INSS contribution period for professionals

by time news

2023-05-15 19:14:52

INSS contribution period for professionals Anyone who pays for the INSS is curious to know how much contribution time they have, and based on that, how they will plan their retirement.

This is very important. After all, a considerable part of the money you earn throughout your life goes to the INSS.

It is also essential to know how long you have contributed to understand which retirement rules you fit into, what are the retirement dates in each of the possible rules and to know the amount you will receive when you stop working.

It’s not a small thing, do you agree with me?

A pension specialist lawyer, like us, will always advise you that the ideal is to make a detailed analysis of the contribution time. This became more important after the renovation.

Many people believe that they already have this answer! I can tell you that in 95% of cases, these people are positively or negatively surprised when we present the exact number of contribution time, after having done the calculation correctly.

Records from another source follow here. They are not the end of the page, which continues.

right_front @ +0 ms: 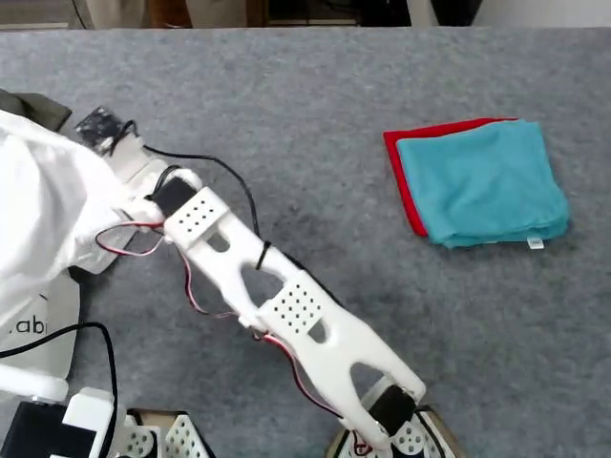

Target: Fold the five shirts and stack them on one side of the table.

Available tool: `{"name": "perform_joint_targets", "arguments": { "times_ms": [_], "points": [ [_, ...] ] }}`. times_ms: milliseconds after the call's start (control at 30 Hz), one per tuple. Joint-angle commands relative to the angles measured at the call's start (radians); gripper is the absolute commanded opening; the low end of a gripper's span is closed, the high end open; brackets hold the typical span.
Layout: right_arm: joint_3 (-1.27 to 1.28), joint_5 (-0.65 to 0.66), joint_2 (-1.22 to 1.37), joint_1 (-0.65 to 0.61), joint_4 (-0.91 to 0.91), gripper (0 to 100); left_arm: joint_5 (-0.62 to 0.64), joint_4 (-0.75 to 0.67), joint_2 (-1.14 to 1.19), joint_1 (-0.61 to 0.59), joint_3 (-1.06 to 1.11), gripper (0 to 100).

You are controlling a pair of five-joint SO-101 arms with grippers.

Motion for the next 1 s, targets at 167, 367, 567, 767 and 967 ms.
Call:
{"name": "perform_joint_targets", "arguments": {
  "times_ms": [167,367,567,767,967],
  "points": [
    [-0.232,-0.029,-0.019,0.059,0.241,0.2,0.005,0.011,-0.035,-0.003,-0.068,2],
    [-0.363,-0.035,-0.039,0.056,0.442,0.2,0.066,0.011,-0.035,-0.002,-0.152,2],
    [-0.358,-0.029,-0.177,0.073,0.677,0.2,0.072,0.011,-0.035,-0.002,-0.166,2],
    [-0.348,-0.028,-0.294,0.067,0.744,0.2,0.074,0.011,-0.035,0.023,-0.169,2],
    [-0.348,-0.035,-0.302,0.053,0.747,0.2,0.106,0.011,-0.035,0.021,-0.17,2]
  ]
}}
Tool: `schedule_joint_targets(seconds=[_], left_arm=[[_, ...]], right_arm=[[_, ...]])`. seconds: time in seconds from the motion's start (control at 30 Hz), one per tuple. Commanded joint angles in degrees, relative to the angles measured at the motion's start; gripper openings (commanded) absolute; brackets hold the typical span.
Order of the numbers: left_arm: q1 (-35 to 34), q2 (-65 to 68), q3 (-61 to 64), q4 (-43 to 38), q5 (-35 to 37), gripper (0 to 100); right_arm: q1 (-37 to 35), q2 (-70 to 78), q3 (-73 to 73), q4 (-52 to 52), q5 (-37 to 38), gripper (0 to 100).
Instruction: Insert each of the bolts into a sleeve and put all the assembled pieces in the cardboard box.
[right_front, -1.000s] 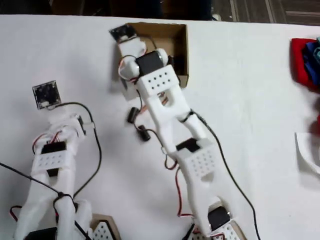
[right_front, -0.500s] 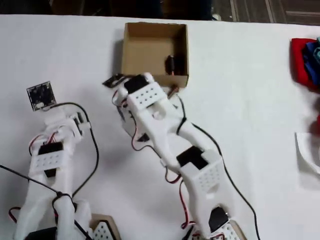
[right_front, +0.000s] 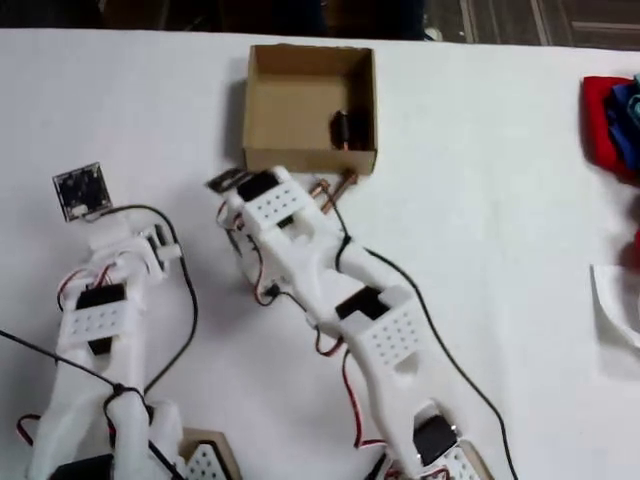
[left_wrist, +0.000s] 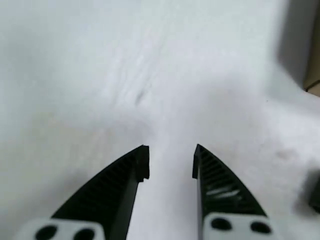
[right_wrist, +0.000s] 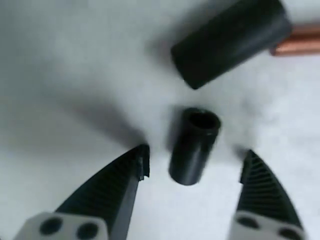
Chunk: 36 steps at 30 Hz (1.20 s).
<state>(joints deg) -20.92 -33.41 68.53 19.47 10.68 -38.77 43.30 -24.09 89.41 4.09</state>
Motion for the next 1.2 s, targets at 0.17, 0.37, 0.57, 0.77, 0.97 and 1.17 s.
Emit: schedule_joint_targets(seconds=[0.17, 0.37, 0.57, 0.77, 0.97, 1.17], left_arm=[[0.0, -0.18, -2.59, -0.97, 0.53, 17], [0.0, -0.18, -2.59, -0.97, 0.53, 17], [0.0, -0.18, -2.59, -0.97, 0.53, 17], [0.0, -0.18, -2.59, -0.97, 0.53, 17], [0.0, -0.18, -2.59, -0.97, 0.53, 17], [0.09, -0.18, -2.59, -0.97, 0.53, 17]], right_arm=[[3.12, 0.92, -3.34, -0.04, -1.23, 18.3], [3.03, 0.31, -3.34, 2.68, -0.79, 18.0], [1.8, 0.31, -7.74, 4.09, 4.04, 18.4], [0.66, 0.75, -13.63, 5.93, 4.4, 18.3], [0.57, 0.92, -13.71, 6.2, 4.4, 18.3], [0.57, 0.92, -10.64, 5.67, 4.4, 18.0]])
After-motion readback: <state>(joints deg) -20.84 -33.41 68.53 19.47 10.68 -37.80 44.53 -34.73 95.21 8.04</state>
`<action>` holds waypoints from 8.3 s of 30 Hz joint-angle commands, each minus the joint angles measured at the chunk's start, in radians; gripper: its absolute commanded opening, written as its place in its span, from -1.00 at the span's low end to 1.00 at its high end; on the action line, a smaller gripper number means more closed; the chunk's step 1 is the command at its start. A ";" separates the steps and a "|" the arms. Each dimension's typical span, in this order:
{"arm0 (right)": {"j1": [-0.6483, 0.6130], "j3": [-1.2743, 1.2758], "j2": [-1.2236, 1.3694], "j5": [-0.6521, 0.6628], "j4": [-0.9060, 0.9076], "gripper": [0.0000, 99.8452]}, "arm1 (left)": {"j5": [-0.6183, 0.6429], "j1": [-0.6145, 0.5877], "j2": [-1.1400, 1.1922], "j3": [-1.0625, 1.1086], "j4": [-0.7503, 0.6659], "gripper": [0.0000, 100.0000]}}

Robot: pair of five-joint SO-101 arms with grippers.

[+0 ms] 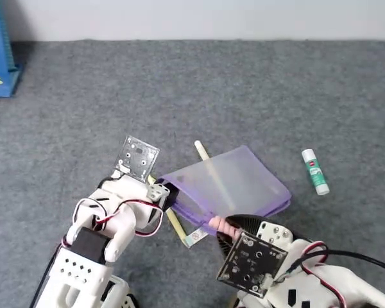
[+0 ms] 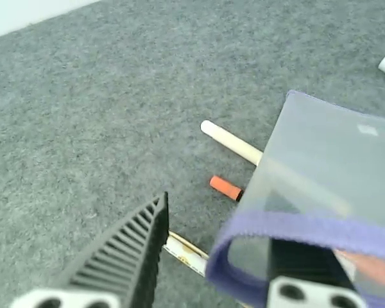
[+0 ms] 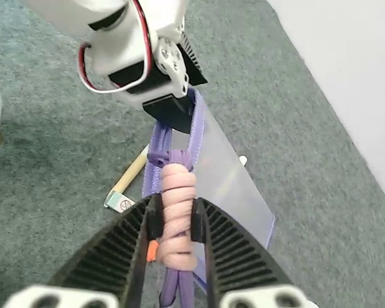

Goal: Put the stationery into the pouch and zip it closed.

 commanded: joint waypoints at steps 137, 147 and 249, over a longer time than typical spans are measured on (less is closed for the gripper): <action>1.023 -0.643 1.811 0.167 -0.348 -0.98 | -0.009 -0.589 -0.066 -0.357 0.577 -0.98; 0.820 -0.637 1.523 0.155 0.036 -0.98 | -0.009 -0.516 -0.064 -0.369 0.574 -0.98; -0.107 0.746 0.725 -0.577 -2.589 -0.99 | 0.075 -0.491 0.672 -1.076 0.864 -0.98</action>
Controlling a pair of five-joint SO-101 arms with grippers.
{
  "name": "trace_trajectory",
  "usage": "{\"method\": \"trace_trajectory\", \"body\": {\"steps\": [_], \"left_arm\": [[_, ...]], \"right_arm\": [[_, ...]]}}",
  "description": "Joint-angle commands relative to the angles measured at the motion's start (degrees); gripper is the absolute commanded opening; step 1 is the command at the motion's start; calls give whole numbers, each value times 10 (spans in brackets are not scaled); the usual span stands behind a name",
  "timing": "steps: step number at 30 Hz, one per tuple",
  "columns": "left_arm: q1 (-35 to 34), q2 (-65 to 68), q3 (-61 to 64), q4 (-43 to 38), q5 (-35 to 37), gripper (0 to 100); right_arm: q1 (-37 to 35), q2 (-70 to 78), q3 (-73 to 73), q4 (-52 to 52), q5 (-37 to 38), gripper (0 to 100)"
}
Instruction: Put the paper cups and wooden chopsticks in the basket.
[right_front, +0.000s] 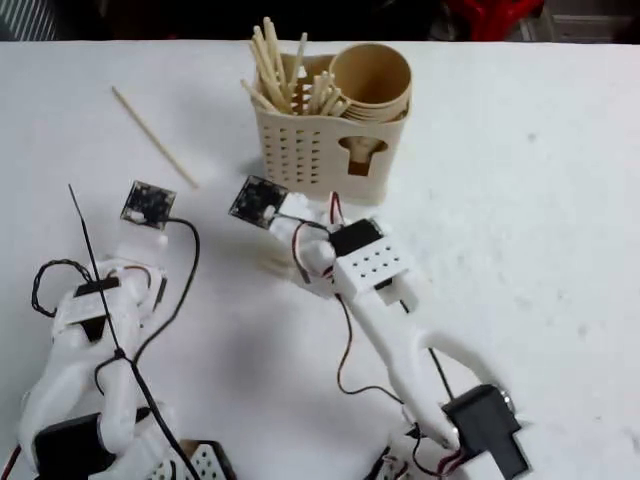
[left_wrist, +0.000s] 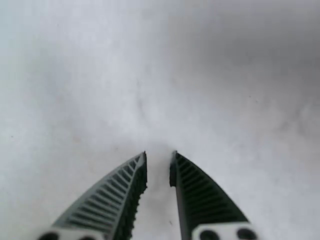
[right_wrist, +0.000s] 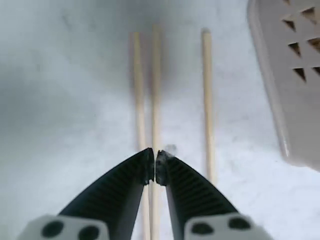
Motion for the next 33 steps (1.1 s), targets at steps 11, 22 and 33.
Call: {"method": "trace_trajectory", "body": {"steps": [11,22,33], "left_arm": [[9,-18,1,-9,-6,98],[9,-18,1,-9,-6,98],[9,-18,1,-9,-6,98]], "right_arm": [[-6,88,27,-136,-7,133],[3,101,32,-149,-3,133],[13,168,6,-145,-4,131]]}}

But if you want to get an idea of ​​how much time you’ve contributed to the INSS, I’ll make a contribution time calculator available.

Before you access the link I’ll leave at the end, let’s go to the guidelines.

SUMMARY

WHAT IS CONTRIBUTION TIME?

Contribution time is the time you spent collecting INSS. All people who earn income from work are called compulsory insured persons, as the law obliges them to pay INSS on their income.

On the other hand, people who do not have income from work do not need to make contributions to the INSS, but they are given the possibility of making payments so that, if necessary, they can apply for benefits and pensions. These taxpayers are called optionally insured.

Mandatory insured persons, who, as the name implies, are obliged to pay social security contributions to the INSS, are urban employees, domestic employees, individual taxpayers, independent workers, special insured persons and individual micro-entrepreneurs.

HOW IS THE CONTRIBUTION TIME COUNTED?

To explain this, we will have to separate two different scenarios, contributions made up to November 12, 2019 before the pension reform, and contributions made later, from November 13, 2019, when the pension reform was already in effect. force, as there are different rules for each of the periods.

Until the pension reform, the contribution time was counted from date to date, so that to have 3 months of contribution you had to effectively work and contribute for three months. So, if you worked 5 days at one company in April 2019, 10 days at another company in May, and 20 days at another company in June, you would have 35 days of contribution.

But since the pension reform, the count is made day by day, by competence collected, so that considering the example given above, you would add 3 months of contribution and not those 35 days.

Attention!

In order for the months to be considered, the way I put it, it is still necessary that there has been a minimum contribution, at least. Therefore, if the monthly contribution proportional to the days you worked does not correspond to the minimum required contribution amount, this month will only be considered if you make the contribution corresponding to the remaining amount to reach the contributory floor.

The minimum contribution amount depends on the type of insured you are.

THERE ARE PERIODS WHICH ARE CONSIDERED A CONTRIBUTION TIME BUT MANY PEOPLE DON’T KNOW:

KNOW WHAT TYPES OF RETIREMENT YOU CAN ACCESS.

Until November 12, 2019, the INSS retirement rules were as follows:

contribution time retirement (with or without social security factor)

retirement age,

disability retirement (by age and contribution time),

special retirement,

special insured person’s retirement,

proportional retirement,

teacher’s retirement

and disability retirement.

CALCULATE HERE

In each rule of the different types of retirement, there are specific and different requirements. That’s why it’s important that you know your social security assets, that is, all the contribution time you have.

As of the Pension Reform, the retirement criteria changed, and we now have transition rules, which can only be used for those who had already started their contributions before November 13, 2019 but had not yet managed to meet the requirements for to retire before, by acquired right, and the transitional rules, whose retirements are programmable or due to incapacity.

Just as before the reform, there are specific rules for the retirement of people with disabilities, teachers and special insured persons.

Knowing how much contribution time you have and which retirement rule you best fit, you will be able to choose when and how you will retire.

PRISCILA ARRAES REINO

Graduated in Law from UCDB in 2000. Registered with OAB/MS under nº 8.596 and OAB/SP 38.2499. Postgraduate in Social Security Law. Post Graduated in Labor Law and Labor Process by the Escola da Magistratura do Trabalho de Mato Grosso do Sul.